-- EXERCISE REQUIREMENTS --
Would you give the records below again, exactly and completely?

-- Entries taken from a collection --
------------------------------------------------------------------------

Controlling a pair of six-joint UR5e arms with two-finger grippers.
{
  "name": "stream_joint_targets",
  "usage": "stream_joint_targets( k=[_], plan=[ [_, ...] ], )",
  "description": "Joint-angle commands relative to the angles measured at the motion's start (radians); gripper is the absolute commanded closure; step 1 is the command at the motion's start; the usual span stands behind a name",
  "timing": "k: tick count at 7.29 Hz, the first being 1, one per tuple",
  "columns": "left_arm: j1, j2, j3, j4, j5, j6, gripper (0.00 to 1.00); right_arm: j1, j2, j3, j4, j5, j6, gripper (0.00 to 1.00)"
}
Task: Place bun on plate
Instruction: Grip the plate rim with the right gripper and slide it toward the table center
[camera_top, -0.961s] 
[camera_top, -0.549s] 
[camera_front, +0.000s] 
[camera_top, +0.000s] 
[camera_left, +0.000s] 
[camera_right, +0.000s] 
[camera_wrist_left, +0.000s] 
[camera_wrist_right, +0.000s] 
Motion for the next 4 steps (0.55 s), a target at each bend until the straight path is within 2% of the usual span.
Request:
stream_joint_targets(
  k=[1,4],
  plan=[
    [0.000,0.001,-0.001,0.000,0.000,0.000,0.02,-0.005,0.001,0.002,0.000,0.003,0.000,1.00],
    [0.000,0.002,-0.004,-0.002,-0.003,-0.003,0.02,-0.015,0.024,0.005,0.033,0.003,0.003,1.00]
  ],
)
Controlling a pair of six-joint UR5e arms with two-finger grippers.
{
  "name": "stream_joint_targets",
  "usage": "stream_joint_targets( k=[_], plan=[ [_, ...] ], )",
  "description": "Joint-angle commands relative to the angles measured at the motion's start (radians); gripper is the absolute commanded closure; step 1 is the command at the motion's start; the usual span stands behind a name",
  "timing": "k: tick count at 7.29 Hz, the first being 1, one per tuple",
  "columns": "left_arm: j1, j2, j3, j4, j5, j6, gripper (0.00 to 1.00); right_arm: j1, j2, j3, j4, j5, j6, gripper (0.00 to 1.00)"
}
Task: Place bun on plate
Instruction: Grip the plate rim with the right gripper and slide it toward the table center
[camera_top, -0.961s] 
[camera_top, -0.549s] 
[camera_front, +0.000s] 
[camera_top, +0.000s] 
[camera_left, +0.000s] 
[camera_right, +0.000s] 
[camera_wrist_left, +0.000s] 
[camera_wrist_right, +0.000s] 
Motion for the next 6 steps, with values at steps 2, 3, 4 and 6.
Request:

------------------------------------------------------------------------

-- REPLY TO THE TASK --
Controlling a pair of six-joint UR5e arms with two-finger grippers.
{
  "name": "stream_joint_targets",
  "usage": "stream_joint_targets( k=[_], plan=[ [_, ...] ], )",
  "description": "Joint-angle commands relative to the angles measured at the motion's start (radians); gripper is the absolute commanded closure; step 1 is the command at the motion's start; the usual span stands behind a name",
  "timing": "k: tick count at 7.29 Hz, the first being 1, one per tuple",
  "columns": "left_arm: j1, j2, j3, j4, j5, j6, gripper (0.00 to 1.00); right_arm: j1, j2, j3, j4, j5, j6, gripper (0.00 to 1.00)"
}
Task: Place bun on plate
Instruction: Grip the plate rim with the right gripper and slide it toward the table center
[camera_top, -0.961s] 
[camera_top, -0.549s] 
[camera_front, +0.000s] 
[camera_top, +0.000s] 
[camera_left, +0.000s] 
[camera_right, +0.000s] 
[camera_wrist_left, +0.000s] 
[camera_wrist_right, +0.000s] 
Motion for the next 4 steps (0.55 s), a target at each bend until the straight path is within 2% of the usual span.
Request:
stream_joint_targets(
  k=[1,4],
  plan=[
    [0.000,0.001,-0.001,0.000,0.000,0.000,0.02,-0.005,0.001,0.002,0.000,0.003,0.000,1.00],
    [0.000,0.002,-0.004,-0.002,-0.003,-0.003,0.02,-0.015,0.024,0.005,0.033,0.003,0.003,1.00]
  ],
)
Controlling a pair of six-joint UR5e arms with two-finger grippers.
{
  "name": "stream_joint_targets",
  "usage": "stream_joint_targets( k=[_], plan=[ [_, ...] ], )",
  "description": "Joint-angle commands relative to the angles measured at the motion's start (radians); gripper is the absolute commanded closure; step 1 is the command at the motion's start; the usual span stands behind a name",
  "timing": "k: tick count at 7.29 Hz, the first being 1, one per tuple",
  "columns": "left_arm: j1, j2, j3, j4, j5, j6, gripper (0.00 to 1.00); right_arm: j1, j2, j3, j4, j5, j6, gripper (0.00 to 1.00)"
}
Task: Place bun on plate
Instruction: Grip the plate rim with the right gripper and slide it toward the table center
[camera_top, -0.961s] 
[camera_top, -0.549s] 
[camera_front, +0.000s] 
[camera_top, +0.000s] 
[camera_left, +0.000s] 
[camera_right, +0.000s] 
[camera_wrist_left, +0.000s] 
[camera_wrist_right, +0.000s] 
Motion for the next 6 steps, with values at steps 2, 3, 4 and 6.
Request:

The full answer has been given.